Last Friday, Joe Keithley was scheduled to endure a root canal. But, he proudly reports, the 51-year-old punk rock legend's choppers received a stay.
"That was a break," the founder of Vancouver's hardcore pioneers D.O.A. says. "You know, the D.O.A. dental plan has always just been, 'Look out for the microphone.' "
That plan has been in effect for 30 years, and counting.
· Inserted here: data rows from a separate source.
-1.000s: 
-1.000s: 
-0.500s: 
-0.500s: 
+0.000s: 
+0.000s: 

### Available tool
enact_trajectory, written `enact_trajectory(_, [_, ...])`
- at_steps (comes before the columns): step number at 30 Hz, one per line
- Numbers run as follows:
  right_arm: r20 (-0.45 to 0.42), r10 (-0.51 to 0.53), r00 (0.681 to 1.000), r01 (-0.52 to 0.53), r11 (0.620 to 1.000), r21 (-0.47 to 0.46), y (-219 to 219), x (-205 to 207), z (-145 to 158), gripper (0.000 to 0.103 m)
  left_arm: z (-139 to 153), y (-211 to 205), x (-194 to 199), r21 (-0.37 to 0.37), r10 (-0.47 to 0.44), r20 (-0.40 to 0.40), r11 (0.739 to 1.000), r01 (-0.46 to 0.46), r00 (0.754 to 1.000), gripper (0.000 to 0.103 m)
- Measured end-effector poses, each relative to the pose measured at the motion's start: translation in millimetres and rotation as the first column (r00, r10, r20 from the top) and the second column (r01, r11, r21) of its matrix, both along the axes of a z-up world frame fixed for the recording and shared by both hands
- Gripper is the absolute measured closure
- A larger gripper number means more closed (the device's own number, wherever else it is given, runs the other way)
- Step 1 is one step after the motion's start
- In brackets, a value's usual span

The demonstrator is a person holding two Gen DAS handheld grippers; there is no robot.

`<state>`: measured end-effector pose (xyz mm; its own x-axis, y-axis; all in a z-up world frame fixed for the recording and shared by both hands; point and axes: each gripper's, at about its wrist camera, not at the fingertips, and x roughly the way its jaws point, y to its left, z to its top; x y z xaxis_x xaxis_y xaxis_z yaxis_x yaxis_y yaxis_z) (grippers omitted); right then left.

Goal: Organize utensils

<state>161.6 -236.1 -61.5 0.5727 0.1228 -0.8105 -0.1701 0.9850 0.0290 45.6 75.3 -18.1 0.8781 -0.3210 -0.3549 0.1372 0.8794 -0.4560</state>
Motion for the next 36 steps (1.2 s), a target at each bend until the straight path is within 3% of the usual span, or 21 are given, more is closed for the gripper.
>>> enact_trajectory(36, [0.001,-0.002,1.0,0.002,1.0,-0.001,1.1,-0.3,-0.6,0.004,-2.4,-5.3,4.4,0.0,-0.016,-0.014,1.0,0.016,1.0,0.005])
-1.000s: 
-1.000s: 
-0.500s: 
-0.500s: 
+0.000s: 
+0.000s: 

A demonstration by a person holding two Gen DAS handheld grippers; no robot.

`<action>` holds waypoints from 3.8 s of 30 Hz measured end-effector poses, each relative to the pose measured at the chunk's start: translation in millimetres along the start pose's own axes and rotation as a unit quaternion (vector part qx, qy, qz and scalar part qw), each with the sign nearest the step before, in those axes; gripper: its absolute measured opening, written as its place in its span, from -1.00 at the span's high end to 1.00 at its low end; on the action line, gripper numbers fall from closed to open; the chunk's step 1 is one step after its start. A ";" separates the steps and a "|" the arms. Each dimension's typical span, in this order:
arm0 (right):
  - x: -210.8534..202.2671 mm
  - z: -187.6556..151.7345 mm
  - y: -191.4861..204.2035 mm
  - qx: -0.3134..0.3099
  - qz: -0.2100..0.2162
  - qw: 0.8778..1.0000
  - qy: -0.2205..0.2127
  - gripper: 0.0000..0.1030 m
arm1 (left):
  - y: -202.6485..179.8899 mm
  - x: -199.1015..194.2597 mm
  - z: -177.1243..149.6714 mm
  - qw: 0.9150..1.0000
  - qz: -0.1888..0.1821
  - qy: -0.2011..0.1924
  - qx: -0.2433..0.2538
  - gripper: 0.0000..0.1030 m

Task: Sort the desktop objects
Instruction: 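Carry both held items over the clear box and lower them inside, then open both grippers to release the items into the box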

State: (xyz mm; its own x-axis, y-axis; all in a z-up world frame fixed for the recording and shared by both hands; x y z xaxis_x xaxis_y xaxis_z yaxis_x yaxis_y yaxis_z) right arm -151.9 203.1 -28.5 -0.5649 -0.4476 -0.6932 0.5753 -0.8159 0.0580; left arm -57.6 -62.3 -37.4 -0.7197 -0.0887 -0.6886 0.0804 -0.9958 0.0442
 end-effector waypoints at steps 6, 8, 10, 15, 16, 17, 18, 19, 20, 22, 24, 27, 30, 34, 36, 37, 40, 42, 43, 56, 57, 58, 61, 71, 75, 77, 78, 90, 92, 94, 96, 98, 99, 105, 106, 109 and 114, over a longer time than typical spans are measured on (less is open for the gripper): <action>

That's 30 years of loud, proud and snotty politically savvy rhetoric delivered rapid-fire style, as rock 'n' roll nature intended.
And three decades at the forefront of punk rock's problem child calls for a celebration, one that in true D.O.A. style, involves a trek across the Great White North, complete with a sweaty stop Friday night at the Dominion Tavern.
And what has Keithley, who twice ran for the B.C. legislature, learned from those 30 years of spreading the word?
"When I started playing I thought the world was a screwed-up place," Keithley deadpans. "I just didn't realize until later how screwed-up.
"But I've held the same beliefs throughout -- be your own boss, think for yourself and try to effect some positive change in this world."
For that, he admits "D.O.A. has been the perfect soapbox."
And this summer, the band will again speak loudly, thanks to a nearly completed new album that pits the veteran lo-fi punks with bombastic producer Bob Rock.
Yes, Bob Rock.
"I know what you're thinking," Keithley says. "But Bob has a great ear for big albums and tough-sounding guitars, which is what I think of when I think of D.O.A. Yeah, he produced Bon Jovi and I hate Bon Jovi. But he also produced Metallica and I like Metallica. Plus, he produced The Cult, who fall somewhere in between."
Rock also, Keithley adds, played a role behind the board for two early D.O.A. singles. So, 30 years on, it's only fair to give the kid a chance to shine.
After all, D.O.A. is in no hurry to think about a retirement plan.